» Task description:
Filter the records down to the lines that hold the word "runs", and copy each of those lines.

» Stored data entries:
····················
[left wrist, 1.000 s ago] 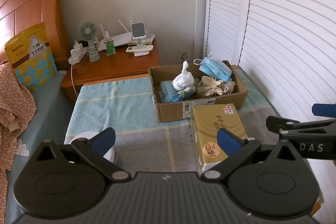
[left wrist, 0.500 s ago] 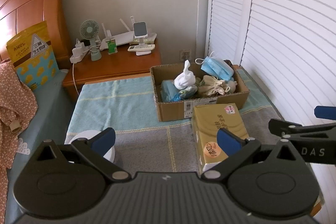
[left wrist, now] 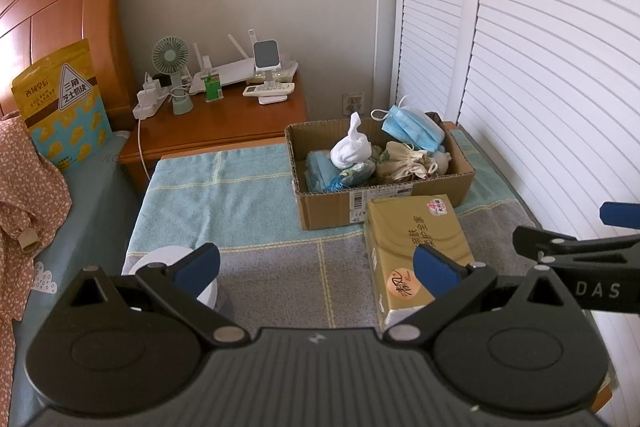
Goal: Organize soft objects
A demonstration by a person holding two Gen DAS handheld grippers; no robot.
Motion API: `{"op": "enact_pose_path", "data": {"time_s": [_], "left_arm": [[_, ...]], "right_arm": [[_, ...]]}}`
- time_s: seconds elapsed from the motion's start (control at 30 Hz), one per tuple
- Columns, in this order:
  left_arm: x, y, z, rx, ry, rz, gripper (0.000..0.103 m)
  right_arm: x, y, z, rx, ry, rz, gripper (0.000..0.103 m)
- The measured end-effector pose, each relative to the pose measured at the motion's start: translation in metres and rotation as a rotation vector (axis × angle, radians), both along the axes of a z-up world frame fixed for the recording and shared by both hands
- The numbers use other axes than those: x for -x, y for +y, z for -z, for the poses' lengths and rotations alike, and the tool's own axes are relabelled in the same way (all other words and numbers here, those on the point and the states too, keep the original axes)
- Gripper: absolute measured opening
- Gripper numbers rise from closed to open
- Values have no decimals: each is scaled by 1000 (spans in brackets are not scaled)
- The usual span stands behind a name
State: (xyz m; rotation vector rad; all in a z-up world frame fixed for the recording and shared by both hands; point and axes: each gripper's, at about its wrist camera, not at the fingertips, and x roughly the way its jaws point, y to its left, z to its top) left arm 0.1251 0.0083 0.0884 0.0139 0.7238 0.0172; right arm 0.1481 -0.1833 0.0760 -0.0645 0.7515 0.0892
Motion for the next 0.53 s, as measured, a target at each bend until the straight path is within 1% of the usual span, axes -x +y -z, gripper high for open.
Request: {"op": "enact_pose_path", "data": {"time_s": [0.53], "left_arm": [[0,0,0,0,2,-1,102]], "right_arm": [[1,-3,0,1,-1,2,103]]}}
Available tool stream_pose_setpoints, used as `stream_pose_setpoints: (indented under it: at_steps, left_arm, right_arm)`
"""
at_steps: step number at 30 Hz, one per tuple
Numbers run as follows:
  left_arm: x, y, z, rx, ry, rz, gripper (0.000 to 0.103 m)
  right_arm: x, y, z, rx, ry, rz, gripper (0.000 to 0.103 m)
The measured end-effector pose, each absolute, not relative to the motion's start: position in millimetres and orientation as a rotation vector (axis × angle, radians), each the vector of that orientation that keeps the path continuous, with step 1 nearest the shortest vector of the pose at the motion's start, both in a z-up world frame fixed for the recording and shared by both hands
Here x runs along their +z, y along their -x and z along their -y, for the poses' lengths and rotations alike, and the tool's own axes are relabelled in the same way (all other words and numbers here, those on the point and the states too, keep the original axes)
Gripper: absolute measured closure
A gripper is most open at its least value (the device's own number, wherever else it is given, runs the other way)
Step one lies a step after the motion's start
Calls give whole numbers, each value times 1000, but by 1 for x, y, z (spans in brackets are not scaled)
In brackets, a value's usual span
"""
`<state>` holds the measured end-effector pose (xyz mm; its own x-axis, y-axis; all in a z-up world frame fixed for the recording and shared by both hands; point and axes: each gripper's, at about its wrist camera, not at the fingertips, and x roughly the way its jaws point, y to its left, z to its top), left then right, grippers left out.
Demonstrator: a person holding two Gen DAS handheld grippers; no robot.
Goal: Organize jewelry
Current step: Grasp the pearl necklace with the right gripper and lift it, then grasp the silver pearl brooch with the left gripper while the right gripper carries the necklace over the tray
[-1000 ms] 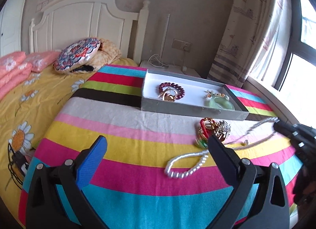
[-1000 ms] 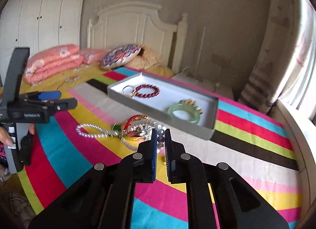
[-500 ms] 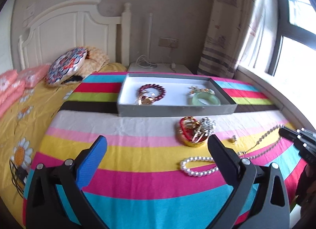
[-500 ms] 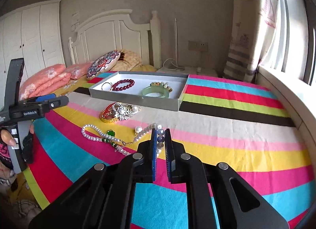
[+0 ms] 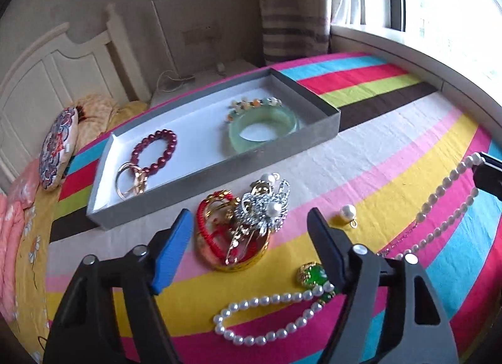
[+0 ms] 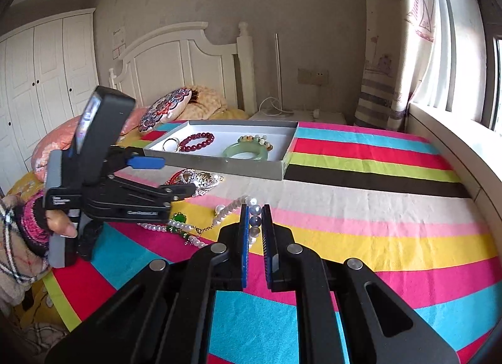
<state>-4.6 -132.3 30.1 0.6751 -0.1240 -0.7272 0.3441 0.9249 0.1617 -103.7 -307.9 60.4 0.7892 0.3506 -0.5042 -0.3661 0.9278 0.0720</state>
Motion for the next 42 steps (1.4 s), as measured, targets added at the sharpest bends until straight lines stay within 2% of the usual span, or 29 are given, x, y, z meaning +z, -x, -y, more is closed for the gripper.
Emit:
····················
» Solution for this problem:
Here x runs along their +z, y along their -x and z along their -y, for the poses' lengths and rotations alike, and the tool's own axes are relabelled in the same way (all other words and numbers here, those on the point and the states too, keep the original axes)
A gripper is most open at its least value (the device's own number, wherever else it is given, runs the other way)

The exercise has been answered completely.